Paulmier judged the planes of the division by the relative lengths of the chromosome axes, but, as I pointed out, this is not conclusive unless it can be shown that they have not shifted, as it is possible for them to do, during the prophase. The value of the ring figure, which is formed at such an early stage that it would be impossible for the shifting of the axis to occur, is here evident.

Montgomery finds these rings in Peripatus, and realizes the importance of their evidence in determining the planes of division, but places his conclusions upon a much more insecure footing than those founded upon the Orthopteran cells, because of the criterion used in determining which point represents the junction of the paired chromosomes. The diagnostic feature he uses is the linin connection persisting between the “central ends” of the chromosome, which holds them together until the “distal fibers” connect with the centrosomes and cause the rupture of the “central” fiber. Since the whole of his elaborate theory regarding the continuance of the linin spireme is practically a theoretical conception with little basis in observed fact, the value of such proof cannot compare with that furnished by the definitely formed chromosomes themselves in the Orthopteran cells.

In view of all these facts, I think it must still be held an open question as to which is the reduction and which the equation division in the Hemipteran spermatocytes, although it is not to be doubted that the probability of the first spermatocyte being witness of the reduction division is much increased when thus interpreted by two independent observers.

(e) The Accessory Chromosome.

I have already, in another paper (19), taken up a comparative study of the accessory chromosome in different insect spermatocytes, and shall not be obliged, for that reason, to enter into a very lengthy discussion of the subject here.
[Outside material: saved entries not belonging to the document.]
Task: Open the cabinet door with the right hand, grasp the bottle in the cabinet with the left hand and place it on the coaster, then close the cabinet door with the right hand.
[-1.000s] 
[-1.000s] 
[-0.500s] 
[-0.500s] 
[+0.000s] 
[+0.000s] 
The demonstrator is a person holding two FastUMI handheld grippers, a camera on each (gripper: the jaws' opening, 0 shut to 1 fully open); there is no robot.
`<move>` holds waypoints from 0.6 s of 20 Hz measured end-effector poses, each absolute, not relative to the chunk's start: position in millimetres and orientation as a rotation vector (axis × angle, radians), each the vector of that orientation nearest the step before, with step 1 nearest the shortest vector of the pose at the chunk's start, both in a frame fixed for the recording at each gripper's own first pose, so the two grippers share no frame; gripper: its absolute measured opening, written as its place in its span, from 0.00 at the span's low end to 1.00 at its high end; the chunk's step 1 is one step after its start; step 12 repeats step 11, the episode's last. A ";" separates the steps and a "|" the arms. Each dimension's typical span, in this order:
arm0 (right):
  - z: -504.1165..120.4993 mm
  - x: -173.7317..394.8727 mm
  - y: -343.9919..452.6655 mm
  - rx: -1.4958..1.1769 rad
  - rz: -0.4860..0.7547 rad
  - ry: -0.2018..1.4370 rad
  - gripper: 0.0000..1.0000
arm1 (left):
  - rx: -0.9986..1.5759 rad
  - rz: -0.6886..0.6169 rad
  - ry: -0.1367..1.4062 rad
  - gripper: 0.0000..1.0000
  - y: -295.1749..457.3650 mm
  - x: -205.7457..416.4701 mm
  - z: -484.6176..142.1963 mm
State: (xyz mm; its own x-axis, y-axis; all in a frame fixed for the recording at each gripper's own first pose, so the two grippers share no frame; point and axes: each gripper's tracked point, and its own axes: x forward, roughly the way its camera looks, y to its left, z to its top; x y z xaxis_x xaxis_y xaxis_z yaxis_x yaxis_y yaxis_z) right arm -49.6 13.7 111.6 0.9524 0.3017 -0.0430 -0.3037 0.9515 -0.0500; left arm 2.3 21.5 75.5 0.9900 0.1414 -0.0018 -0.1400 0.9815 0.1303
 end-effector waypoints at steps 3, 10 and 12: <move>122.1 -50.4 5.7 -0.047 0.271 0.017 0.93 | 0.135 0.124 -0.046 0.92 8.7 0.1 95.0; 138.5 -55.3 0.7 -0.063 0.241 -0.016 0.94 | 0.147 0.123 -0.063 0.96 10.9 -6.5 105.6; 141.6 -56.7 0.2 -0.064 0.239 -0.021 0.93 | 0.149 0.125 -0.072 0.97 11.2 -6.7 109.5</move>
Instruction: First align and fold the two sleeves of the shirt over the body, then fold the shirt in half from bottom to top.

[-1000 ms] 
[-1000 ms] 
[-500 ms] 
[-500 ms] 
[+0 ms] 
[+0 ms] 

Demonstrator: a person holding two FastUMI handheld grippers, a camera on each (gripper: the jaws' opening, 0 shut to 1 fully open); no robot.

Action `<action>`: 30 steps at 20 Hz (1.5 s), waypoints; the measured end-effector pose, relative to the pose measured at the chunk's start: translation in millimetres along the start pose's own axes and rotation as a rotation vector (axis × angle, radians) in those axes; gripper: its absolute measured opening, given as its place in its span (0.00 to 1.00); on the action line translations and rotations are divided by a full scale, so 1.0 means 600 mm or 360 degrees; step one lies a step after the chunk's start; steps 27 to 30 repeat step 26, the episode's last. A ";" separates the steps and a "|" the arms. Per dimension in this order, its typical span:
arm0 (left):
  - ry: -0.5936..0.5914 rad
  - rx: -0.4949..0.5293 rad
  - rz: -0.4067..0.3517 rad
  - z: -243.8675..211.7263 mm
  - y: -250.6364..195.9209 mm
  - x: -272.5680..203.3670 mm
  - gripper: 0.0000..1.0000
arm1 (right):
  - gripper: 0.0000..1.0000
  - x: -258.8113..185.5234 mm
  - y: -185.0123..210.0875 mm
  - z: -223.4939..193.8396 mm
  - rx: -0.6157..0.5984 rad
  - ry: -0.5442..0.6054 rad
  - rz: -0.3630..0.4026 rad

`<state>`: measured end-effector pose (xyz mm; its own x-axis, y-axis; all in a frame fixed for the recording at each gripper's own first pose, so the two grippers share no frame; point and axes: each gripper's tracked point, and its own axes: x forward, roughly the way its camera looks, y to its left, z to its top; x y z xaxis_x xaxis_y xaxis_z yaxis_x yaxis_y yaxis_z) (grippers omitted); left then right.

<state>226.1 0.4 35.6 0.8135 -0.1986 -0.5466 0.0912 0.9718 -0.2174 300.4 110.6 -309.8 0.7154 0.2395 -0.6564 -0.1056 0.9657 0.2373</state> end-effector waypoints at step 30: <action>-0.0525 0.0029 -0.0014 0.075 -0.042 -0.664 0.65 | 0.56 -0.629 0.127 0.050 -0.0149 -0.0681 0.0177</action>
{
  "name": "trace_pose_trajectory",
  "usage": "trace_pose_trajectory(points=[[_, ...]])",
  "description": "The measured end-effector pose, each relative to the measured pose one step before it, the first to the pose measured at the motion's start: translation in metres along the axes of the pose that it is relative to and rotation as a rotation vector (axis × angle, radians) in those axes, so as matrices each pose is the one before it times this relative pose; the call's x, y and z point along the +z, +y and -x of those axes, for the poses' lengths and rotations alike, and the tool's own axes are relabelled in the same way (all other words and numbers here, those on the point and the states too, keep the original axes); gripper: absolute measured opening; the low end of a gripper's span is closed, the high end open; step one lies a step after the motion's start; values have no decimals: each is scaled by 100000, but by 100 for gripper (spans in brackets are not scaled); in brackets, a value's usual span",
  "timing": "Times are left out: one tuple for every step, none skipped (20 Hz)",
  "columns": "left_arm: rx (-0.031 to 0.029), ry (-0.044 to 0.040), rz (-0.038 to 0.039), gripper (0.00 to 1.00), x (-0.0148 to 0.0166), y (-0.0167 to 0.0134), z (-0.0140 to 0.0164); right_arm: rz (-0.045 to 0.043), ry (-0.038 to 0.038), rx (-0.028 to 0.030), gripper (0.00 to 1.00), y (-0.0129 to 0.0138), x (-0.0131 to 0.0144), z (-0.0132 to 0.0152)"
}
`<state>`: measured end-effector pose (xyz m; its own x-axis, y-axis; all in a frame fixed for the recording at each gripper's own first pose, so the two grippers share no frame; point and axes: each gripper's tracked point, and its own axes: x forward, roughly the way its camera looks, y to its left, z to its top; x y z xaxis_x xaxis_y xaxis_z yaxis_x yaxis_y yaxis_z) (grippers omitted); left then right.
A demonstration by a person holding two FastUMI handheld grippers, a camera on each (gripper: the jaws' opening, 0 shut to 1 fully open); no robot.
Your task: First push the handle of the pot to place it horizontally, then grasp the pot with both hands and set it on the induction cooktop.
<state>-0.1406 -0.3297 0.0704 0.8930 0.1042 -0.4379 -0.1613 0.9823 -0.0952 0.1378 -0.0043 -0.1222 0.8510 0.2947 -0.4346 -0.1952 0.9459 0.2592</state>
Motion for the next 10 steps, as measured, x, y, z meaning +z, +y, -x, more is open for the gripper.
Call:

The great interest attaching to this structure, however, compels me to consider the work that has been done since the manuscript of the earlier article was sent in for publication. This review will concern, very largely, the investigations of Montgomery upon a considerable number of Hemipteran species, which are set forth in his paper under the pretentious title “A Study of the Chromosomes in the Germ Cells of Metazoa.”

In his first work upon Euchistus, Montgomery describes a cell element under the name “chromatin nucleolus” which corresponded so closely to my accessory chromosome that I concluded the two structures were identical. These similarities were, the origin from a spermatogonial chromosome, the integrity and constancy of staining power and position during the spermatocyte prophase, and participation in the division act during metakinesis of a spermatocyte.

Among the numerous changes of opinion recorded by Montgomery in his latest work, there are several relating to his “chromatin nucleolus” that materially alter the aspect of the question. Perhaps the most important of these concerns the origin of the element. I was some time in determining that the accessory chromosome is a spermatogonial chromosome which divides in the spermatogonia with the other chromatin elements and comes over into the first spermatocyte as a formed structure. The work of Sutton upon the early history of the element in Brachystola, however, was convincing in this respect and confirmed me in the opinion I had already formed. I therefore gave Montgomery the credit for this discovery, and set it down as strong confirmation of the assumption that we were dealing with similar structures in the two orders of insects.

Upon this point Montgomery now completely reverses himself, and declares that his “chromatin nucleolus” is not a spermatogonial chromosome, but may be noted in the earlier generations as a nucleolar structure, which, however, divides in metakinesis. The most important feature to be noted in this connection is the fact that the structure does not exist as a simple element, but is observed as a number of granules, and that this number varies considerably in different species. These granules fuse during the “synapsis stage,” as do the chromosomes, to produce in the spermatocyte half the number of “chromatin nucleoli” that were present in the spermatogonia. In this respect the “chromatin nucleolus” differs radically from the accessory chromosome, which has the same valence in both cell generations. The indefinite number and insignificant size of Montgomery’s structures are other characters that point to extensive differences between them and the accessory chromosome.

In his work upon Peripatus, Montgomery states that in restudying his preparations of Euchistus he observes a continuous linin spireme which involves the “chromatin nucleolus” as well as the chromosomes. Here, again, there is a difference between the Hemipteran element and the accessory chromosome; for the latter is entirely free from linin connections in the prophase and is usually surrounded by a hyaloplasmic investment.

According to Montgomery, also, his “chromatin nucleolus” usually takes part in both spermatocyte mitoses. In this respect there exists an essential difference between his element and that found in the Orthoptera, for, after extended and most critical studies, I have become convinced that only one division takes place in the spermatocytes. In those cases where Montgomery admits but a single division, it is stated to occur in the first spermatocyte, while in the Orthoptera the accessory chromosome remains undivided here and is halved in the second spermatocyte.